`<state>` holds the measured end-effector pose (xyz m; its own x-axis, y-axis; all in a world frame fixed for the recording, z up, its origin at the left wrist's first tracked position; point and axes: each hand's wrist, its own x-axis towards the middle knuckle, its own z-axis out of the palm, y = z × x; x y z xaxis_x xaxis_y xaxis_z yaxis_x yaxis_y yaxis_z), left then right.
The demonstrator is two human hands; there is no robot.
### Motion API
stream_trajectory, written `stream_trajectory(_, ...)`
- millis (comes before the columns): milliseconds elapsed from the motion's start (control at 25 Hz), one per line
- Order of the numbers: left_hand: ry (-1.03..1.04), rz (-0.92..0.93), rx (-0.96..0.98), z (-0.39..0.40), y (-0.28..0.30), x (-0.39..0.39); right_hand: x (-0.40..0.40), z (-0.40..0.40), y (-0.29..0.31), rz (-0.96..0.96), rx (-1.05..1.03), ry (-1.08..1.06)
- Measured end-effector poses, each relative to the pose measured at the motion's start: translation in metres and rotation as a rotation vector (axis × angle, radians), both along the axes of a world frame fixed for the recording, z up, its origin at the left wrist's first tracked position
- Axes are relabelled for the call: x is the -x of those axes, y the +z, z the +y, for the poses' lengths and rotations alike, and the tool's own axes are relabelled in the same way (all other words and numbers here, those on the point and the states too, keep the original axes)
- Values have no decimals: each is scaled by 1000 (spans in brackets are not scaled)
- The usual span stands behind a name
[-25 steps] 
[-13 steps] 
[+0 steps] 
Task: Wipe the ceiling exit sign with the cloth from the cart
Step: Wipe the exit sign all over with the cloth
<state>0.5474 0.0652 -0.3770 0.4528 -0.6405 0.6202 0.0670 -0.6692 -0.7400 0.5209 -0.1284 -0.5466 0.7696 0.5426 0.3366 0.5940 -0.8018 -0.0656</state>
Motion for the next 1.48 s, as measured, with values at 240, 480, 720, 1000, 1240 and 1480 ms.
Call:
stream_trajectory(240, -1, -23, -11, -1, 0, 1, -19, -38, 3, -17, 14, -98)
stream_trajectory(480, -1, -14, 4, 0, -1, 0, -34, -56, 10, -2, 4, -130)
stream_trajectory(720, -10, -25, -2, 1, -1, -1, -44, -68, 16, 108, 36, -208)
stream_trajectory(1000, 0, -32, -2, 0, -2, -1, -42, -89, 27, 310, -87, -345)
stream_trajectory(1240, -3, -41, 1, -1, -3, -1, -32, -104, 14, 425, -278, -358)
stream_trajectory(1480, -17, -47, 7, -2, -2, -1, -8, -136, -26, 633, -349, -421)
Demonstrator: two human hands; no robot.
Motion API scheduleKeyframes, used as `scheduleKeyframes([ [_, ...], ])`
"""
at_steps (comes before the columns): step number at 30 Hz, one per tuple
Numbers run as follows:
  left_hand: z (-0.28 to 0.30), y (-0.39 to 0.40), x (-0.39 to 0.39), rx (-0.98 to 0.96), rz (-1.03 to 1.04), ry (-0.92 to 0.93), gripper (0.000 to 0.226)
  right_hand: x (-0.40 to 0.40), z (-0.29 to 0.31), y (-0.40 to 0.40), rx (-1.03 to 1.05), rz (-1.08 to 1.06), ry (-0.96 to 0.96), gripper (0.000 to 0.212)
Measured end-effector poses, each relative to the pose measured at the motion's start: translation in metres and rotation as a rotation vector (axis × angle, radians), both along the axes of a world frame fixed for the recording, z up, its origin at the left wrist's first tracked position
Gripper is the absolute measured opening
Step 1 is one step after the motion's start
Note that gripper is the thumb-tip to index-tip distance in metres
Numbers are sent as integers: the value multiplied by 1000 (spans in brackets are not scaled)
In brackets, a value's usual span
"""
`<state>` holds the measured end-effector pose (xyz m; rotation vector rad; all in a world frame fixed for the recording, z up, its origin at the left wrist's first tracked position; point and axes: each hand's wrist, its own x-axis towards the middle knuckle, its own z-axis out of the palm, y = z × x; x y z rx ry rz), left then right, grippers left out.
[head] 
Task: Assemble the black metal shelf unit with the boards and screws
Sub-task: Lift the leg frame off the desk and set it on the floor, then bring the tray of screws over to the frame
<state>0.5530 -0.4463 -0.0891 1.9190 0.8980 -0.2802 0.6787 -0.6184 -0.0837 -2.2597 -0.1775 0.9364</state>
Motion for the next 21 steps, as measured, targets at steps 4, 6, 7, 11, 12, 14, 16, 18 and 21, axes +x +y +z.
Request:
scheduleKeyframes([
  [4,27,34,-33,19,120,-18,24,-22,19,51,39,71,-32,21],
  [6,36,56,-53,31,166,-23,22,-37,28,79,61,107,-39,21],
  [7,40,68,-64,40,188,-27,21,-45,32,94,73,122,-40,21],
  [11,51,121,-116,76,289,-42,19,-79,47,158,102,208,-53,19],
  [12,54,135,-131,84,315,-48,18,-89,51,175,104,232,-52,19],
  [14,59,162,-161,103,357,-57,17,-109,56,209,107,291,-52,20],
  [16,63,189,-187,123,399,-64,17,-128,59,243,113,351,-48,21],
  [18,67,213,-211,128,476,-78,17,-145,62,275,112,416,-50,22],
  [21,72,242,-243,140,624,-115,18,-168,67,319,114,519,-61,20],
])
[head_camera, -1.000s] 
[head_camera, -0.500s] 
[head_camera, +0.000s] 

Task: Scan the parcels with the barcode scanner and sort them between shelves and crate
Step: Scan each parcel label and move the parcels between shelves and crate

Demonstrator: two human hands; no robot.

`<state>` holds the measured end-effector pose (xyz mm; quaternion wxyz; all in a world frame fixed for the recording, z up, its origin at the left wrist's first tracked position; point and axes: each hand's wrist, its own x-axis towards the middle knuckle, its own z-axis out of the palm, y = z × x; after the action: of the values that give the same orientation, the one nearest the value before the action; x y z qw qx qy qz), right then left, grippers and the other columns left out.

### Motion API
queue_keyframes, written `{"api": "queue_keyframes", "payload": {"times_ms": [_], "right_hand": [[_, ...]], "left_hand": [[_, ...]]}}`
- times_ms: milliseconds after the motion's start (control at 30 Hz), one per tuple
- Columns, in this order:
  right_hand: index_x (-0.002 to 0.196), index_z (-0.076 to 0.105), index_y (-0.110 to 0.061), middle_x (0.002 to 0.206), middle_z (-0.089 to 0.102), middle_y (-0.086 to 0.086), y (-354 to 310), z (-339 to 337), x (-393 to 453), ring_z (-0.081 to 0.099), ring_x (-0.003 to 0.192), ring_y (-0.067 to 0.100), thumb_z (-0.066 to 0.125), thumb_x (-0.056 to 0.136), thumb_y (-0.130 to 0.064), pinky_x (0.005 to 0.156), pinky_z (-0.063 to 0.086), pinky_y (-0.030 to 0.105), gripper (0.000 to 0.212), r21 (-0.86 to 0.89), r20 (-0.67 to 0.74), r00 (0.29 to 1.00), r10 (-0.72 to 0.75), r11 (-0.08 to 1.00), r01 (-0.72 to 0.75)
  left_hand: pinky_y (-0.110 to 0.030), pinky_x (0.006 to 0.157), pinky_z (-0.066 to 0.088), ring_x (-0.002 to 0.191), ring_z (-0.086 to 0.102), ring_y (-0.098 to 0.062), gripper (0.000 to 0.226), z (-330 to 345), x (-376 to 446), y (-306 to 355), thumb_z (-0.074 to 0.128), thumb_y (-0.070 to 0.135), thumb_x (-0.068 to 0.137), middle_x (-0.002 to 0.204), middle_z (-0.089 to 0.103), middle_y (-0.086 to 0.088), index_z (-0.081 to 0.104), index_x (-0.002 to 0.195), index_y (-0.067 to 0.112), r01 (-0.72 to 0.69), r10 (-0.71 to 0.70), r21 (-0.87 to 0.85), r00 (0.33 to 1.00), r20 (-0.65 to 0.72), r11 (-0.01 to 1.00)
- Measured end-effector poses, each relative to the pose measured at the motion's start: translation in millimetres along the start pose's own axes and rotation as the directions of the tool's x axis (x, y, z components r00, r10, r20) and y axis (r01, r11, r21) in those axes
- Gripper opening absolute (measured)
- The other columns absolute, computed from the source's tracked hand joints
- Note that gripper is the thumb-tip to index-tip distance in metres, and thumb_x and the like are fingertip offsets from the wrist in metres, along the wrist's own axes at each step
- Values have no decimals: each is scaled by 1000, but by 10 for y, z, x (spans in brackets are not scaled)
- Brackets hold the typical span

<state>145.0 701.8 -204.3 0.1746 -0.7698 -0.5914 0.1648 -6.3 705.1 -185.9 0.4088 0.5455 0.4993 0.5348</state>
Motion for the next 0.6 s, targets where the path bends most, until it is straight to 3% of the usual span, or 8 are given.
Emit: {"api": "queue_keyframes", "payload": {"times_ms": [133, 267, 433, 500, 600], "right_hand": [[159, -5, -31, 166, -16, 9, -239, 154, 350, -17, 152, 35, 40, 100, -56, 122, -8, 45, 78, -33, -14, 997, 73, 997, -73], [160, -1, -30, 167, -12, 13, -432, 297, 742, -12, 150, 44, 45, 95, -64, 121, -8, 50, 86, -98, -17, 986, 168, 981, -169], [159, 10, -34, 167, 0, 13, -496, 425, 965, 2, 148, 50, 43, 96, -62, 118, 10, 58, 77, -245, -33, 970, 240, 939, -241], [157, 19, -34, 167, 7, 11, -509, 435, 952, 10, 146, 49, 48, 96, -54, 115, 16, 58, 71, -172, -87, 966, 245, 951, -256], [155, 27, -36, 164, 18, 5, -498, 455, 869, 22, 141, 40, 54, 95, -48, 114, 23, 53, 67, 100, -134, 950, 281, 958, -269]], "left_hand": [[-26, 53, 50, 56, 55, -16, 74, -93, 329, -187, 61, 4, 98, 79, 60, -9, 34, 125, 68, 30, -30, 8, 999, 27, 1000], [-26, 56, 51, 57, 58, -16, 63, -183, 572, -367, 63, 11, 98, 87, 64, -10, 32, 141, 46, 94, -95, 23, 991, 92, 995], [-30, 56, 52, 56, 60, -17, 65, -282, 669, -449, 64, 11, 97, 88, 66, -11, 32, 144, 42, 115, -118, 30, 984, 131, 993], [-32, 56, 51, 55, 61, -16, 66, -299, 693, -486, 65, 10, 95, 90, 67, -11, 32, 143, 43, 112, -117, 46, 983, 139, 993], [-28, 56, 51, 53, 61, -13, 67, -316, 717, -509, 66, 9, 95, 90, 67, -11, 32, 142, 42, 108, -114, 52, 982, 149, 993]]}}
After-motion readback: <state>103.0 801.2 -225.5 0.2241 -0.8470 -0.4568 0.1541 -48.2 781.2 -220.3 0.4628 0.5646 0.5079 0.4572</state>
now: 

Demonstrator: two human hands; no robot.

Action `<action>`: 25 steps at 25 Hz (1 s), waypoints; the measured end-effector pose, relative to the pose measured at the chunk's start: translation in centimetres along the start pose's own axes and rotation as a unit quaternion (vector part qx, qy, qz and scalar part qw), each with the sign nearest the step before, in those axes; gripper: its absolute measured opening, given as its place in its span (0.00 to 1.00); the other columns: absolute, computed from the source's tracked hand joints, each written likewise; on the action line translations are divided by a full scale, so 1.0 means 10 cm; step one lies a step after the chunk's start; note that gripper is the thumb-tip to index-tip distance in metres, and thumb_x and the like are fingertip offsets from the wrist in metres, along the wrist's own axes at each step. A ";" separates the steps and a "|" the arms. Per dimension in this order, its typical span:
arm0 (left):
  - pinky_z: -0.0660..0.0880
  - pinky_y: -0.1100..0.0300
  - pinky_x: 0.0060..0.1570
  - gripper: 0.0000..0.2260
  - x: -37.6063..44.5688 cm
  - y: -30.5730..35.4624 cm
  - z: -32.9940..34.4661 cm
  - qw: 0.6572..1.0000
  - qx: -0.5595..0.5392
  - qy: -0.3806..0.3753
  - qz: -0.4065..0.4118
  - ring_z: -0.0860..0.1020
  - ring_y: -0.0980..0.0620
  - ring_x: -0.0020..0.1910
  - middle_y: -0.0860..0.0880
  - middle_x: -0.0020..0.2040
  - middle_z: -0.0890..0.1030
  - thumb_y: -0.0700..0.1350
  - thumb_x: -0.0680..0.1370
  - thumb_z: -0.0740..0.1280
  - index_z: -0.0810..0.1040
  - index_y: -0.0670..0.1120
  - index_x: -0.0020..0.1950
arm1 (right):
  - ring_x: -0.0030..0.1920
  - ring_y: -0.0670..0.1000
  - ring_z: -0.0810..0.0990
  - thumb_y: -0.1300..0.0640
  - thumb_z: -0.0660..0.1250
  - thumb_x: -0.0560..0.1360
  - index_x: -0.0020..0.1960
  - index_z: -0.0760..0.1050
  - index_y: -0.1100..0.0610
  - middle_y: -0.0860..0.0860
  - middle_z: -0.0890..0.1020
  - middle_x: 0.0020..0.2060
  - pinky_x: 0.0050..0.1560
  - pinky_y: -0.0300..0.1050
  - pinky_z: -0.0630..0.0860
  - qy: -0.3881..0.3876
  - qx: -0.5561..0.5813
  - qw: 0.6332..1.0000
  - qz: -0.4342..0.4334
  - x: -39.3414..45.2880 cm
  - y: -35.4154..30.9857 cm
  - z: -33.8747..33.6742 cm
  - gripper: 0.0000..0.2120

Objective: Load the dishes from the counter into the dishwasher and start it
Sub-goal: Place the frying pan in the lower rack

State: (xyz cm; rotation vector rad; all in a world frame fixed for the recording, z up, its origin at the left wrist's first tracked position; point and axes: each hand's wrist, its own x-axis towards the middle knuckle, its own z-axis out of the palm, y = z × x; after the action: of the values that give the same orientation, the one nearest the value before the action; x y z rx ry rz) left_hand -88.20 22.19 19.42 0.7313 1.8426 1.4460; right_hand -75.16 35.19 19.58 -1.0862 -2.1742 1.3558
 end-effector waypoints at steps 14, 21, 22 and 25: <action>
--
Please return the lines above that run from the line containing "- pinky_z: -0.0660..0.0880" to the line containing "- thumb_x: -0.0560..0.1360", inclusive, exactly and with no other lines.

  - pinky_z: -0.0660..0.0880
  - pinky_y: -0.1100..0.0300
  - pinky_x: 0.0060..0.1570
  - gripper: 0.0000..0.2260
  - x: -37.6063..44.5688 cm
  - y: -30.5730..35.4624 cm
  - z: -32.9940..34.4661 cm
  - qw: 0.6572..1.0000
  - qx: -0.5595..0.5392
  - qy: -0.3806..0.3753
  - qz: -0.4065..0.4118
  - ring_z: -0.0860..0.1020
  - ring_y: -0.0980..0.0620
  - ring_x: -0.0020..0.1910
  - middle_y: -0.0860..0.0880
  - middle_x: -0.0020..0.2040
  - middle_z: -0.0890..0.1030
  - thumb_y: -0.0700..0.1350
  - thumb_x: -0.0680..0.1370
  - thumb_z: -0.0740..0.1280
  - index_z: -0.0810..0.1040
  - index_y: -0.0670..0.1120
  - index_x: -0.0020..0.1950
arm1 (right):
  - ring_x: -0.0030..0.1920
  - ring_y: -0.0670..0.1000
  - ring_z: -0.0810..0.0990
  - thumb_y: -0.1300..0.0640
  - thumb_z: -0.0660..0.1250
  - thumb_x: -0.0560..0.1360

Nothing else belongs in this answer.